■ Action item ■
Copy the data verbatim and leave out every picture.

(Dataset records)

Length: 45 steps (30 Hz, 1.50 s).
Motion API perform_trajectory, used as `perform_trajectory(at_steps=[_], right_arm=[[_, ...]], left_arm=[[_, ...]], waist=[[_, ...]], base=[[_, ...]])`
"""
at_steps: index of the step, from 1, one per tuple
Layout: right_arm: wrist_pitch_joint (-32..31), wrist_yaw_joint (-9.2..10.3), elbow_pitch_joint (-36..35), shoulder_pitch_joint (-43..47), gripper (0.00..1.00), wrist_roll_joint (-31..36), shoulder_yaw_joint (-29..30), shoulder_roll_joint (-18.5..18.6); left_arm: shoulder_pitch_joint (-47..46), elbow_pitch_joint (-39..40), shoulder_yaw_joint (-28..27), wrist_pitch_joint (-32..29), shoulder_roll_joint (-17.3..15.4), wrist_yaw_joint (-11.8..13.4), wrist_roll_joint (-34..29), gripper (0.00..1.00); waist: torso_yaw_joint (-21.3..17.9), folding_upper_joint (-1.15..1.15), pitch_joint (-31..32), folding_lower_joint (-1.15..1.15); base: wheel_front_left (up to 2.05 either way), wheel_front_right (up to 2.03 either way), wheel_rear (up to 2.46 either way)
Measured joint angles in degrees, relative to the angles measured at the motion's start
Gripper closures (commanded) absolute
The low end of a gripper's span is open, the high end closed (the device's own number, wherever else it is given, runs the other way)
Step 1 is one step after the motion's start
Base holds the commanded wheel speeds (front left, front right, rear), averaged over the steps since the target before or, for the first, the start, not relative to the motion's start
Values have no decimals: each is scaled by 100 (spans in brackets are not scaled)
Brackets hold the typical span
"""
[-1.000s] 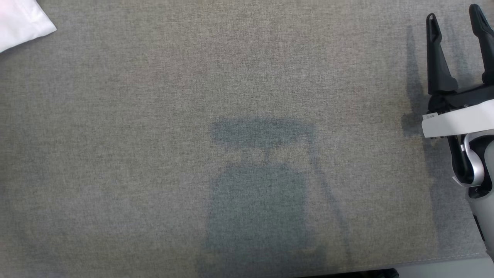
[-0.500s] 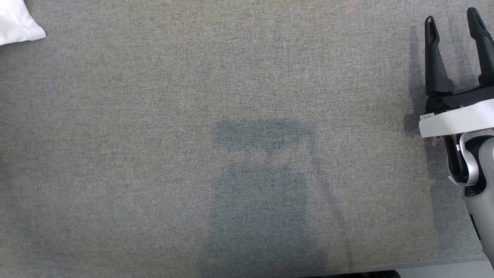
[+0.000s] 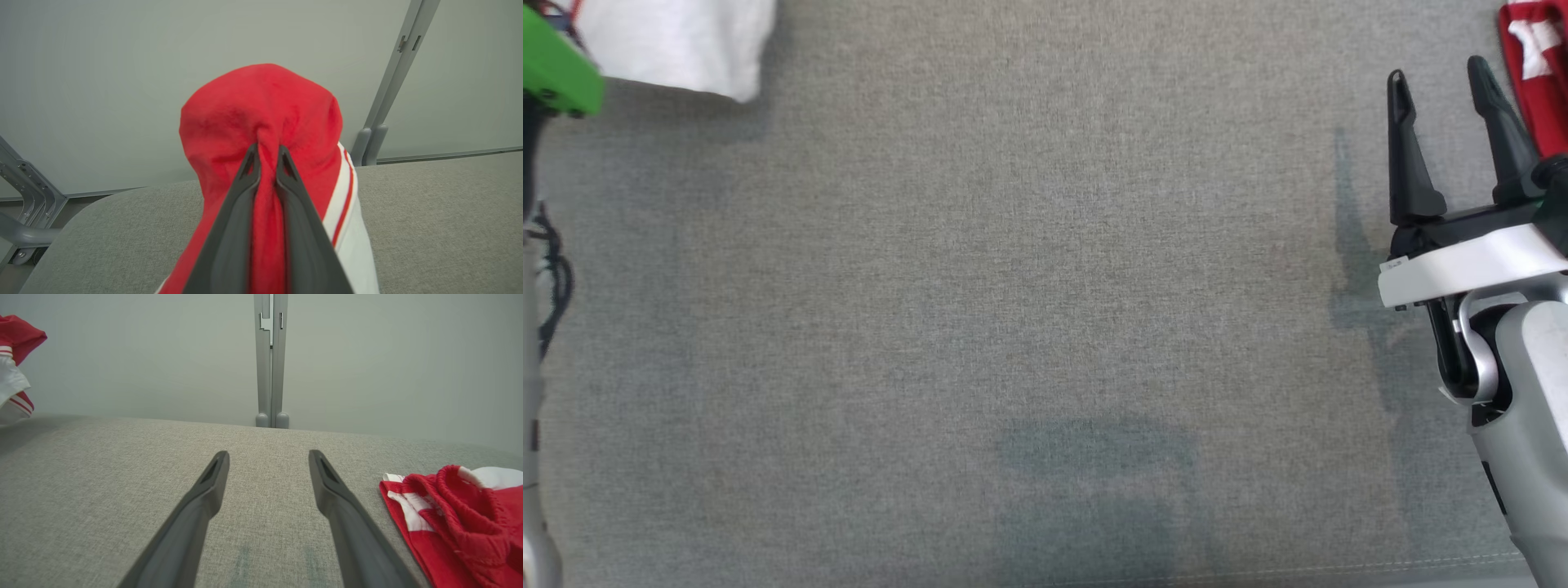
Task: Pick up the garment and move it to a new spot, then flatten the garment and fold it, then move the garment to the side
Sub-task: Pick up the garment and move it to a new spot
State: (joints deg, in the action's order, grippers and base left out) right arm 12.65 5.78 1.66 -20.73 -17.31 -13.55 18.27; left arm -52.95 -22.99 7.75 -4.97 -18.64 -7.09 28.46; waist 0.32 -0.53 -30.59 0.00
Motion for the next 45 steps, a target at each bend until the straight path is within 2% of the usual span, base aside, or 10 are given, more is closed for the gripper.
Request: perform_trajectory(at_steps=[9,11,15,21,27,32,35,44,45], right_arm=[[94,-16,323,78,0,-93,51,-143],[97,-15,405,181,0,-98,49,-224],[103,-15,597,399,0,-201,25,-357],[143,-63,864,639,0,-246,-164,-514],[143,-163,1006,803,0,-249,-372,-603],[143,-174,987,939,0,-290,-396,-601],[143,-181,976,956,0,-291,-411,-602],[143,-293,976,951,0,-294,-588,-768],[143,-294,980,948,0,-294,-592,-767]], left_arm=[[82,825,1236,-102,324,-47,-41,100],[217,1045,1673,-167,337,-46,-22,100],[578,1486,2661,-252,424,-46,291,100],[1133,1592,3489,-199,591,-46,592,100],[1616,1290,4027,-1,654,-46,427,100],[1647,1162,4233,180,634,-46,-153,100],[1583,967,4383,271,476,-46,-625,100],[1595,31,4353,573,497,49,-769,100],[1596,-68,4329,621,513,57,-762,85]], waist=[[8,0,674,0],[-15,0,826,0],[-99,0,1123,0],[-326,0,1552,0],[-627,0,1965,0],[-942,0,2180,0],[-1114,0,2241,0],[-1423,0,2124,0],[-1446,0,2098,-1]], base=[[0,0,0],[0,0,0],[0,0,0],[0,0,0],[0,0,0],[0,0,0],[0,0,0],[0,0,0],[0,0,0]])
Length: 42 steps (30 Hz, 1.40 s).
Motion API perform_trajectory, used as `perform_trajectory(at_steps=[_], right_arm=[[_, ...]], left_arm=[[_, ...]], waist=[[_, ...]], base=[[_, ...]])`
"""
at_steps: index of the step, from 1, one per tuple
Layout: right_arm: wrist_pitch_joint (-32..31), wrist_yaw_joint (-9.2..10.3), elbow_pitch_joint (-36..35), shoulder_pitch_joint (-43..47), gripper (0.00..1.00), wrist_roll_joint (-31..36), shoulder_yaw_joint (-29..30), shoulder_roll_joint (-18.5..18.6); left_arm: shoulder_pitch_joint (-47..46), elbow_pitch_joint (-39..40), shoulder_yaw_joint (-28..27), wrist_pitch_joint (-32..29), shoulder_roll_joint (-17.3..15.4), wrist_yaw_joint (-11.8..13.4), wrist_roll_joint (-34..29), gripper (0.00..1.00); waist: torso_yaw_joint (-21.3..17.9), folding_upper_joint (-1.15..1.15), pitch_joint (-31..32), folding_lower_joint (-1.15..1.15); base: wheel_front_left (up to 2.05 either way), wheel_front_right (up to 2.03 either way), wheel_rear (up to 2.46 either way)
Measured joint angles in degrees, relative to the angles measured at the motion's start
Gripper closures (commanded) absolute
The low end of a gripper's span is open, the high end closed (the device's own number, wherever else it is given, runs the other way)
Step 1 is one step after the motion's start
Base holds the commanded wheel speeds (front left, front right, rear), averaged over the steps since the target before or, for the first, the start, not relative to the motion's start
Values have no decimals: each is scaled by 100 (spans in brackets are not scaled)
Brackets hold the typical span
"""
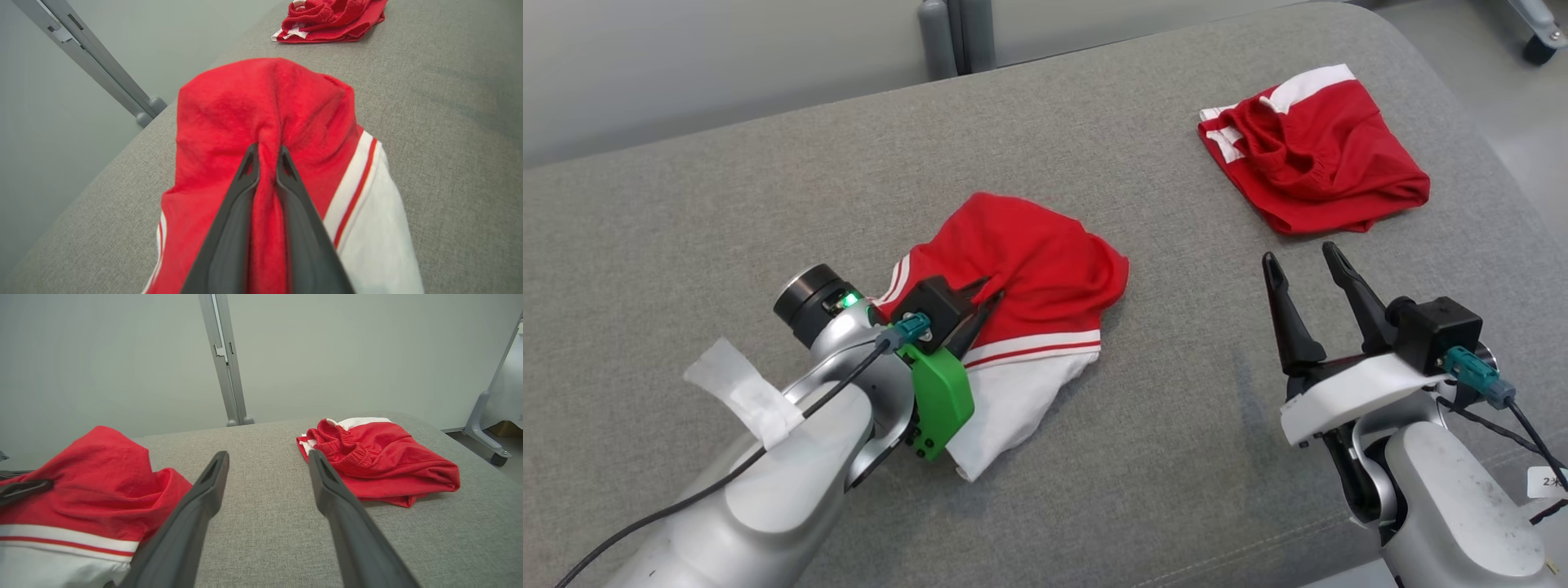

■ Response area ■
Length: 45 steps (30 Hz, 1.50 s).
Motion API perform_trajectory, used as `perform_trajectory(at_steps=[_], right_arm=[[_, ...]], left_arm=[[_, ...]], waist=[[_, ...]], base=[[_, ...]])`
"""
at_steps: index of the step, from 1, one per tuple
Layout: right_arm: wrist_pitch_joint (-32..31), wrist_yaw_joint (-9.2..10.3), elbow_pitch_joint (-36..35), shoulder_pitch_joint (-43..47), gripper (0.00..1.00), wrist_roll_joint (-31..36), shoulder_yaw_joint (-29..30), shoulder_roll_joint (-18.5..18.6); left_arm: shoulder_pitch_joint (-47..46), elbow_pitch_joint (-39..40), shoulder_yaw_joint (-28..27), wrist_pitch_joint (-32..29), shoulder_roll_joint (-17.3..15.4), wrist_yaw_joint (-11.8..13.4), wrist_roll_joint (-34..29), gripper (0.00..1.00); waist: torso_yaw_joint (-21.3..17.9), folding_upper_joint (-1.15..1.15), pitch_joint (-31..32), folding_lower_joint (-1.15..1.15); base: wheel_front_left (up to 2.05 either way), wheel_front_right (up to 2.03 either way), wheel_rear (up to 2.46 either way)
Measured joint angles in degrees, relative to the angles measured at the motion's start
Gripper closures (commanded) absolute
The low end of a gripper's span is open, the high end closed (the device's own number, wherever else it is given, runs the other way)
Step 1 is one step after the motion's start
Base holds the commanded wheel speeds (front left, front right, rear), averaged over the steps since the target before or, for the first, the start, not relative to the motion's start
Values have no decimals: each is scaled by 100 (spans in brackets are not scaled)
Brackets hold the typical span
"""
[-1.000s] 
[-0.500s] 
[+0.000s] 
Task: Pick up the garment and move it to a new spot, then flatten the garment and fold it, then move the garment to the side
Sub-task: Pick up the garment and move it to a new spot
State: (joints deg, in the action's order, grippers and base left out) right arm 12.65 5.78 1.66 -20.73 -17.31 -13.55 18.27; left arm -52.95 -22.99 7.75 -4.97 -18.64 -7.09 28.46; waist 0.32 -0.53 -30.59 0.00
Motion for the next 45 steps, a target at each bend until the straight path is within 2% of the usual span, base aside, or 10 are given, more is closed for the gripper.
Request: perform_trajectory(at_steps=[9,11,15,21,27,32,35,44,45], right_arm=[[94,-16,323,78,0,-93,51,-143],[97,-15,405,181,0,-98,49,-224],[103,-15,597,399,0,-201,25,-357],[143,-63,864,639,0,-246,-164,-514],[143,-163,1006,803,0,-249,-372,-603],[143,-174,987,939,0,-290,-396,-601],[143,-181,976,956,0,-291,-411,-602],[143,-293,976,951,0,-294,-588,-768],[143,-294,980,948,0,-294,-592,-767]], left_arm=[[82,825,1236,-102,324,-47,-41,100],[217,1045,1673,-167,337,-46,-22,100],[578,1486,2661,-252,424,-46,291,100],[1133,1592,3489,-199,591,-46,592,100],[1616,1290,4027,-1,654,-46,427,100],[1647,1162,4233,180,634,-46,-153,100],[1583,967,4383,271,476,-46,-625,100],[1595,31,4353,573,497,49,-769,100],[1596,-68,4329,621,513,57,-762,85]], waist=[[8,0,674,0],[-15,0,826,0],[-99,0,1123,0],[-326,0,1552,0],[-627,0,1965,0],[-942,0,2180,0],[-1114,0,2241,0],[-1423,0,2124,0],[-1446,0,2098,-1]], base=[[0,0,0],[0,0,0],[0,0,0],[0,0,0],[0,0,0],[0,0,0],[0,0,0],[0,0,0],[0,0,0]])
Length: 42 steps (30 Hz, 1.40 s).
Motion API perform_trajectory, used as `perform_trajectory(at_steps=[_], right_arm=[[_, ...]], left_arm=[[_, ...]], waist=[[_, ...]], base=[[_, ...]])`
"""
at_steps: index of the step, from 1, one per tuple
Layout: right_arm: wrist_pitch_joint (-32..31), wrist_yaw_joint (-9.2..10.3), elbow_pitch_joint (-36..35), shoulder_pitch_joint (-43..47), gripper (0.00..1.00), wrist_roll_joint (-31..36), shoulder_yaw_joint (-29..30), shoulder_roll_joint (-18.5..18.6); left_arm: shoulder_pitch_joint (-47..46), elbow_pitch_joint (-39..40), shoulder_yaw_joint (-28..27), wrist_pitch_joint (-32..29), shoulder_roll_joint (-17.3..15.4), wrist_yaw_joint (-11.8..13.4), wrist_roll_joint (-34..29), gripper (0.00..1.00); waist: torso_yaw_joint (-21.3..17.9), folding_upper_joint (-1.15..1.15), pitch_joint (-31..32), folding_lower_joint (-1.15..1.15); base: wheel_front_left (up to 2.05 either way), wheel_front_right (up to 2.03 either way), wheel_rear (up to 2.46 either way)
Measured joint angles in degrees, relative to the angles measured at the motion's start
Gripper closures (commanded) absolute
The low end of a gripper's span is open, the high end closed (the device's own number, wherever else it is given, runs the other way)
Step 1 is one step after the motion's start
Base holds the commanded wheel speeds (front left, front right, rear), averaged over the steps since the target before or, for the first, the start, not relative to the motion's start
Values have no decimals: each is scaled by 100 (spans in brackets are not scaled)
Brackets hold the typical span
"""

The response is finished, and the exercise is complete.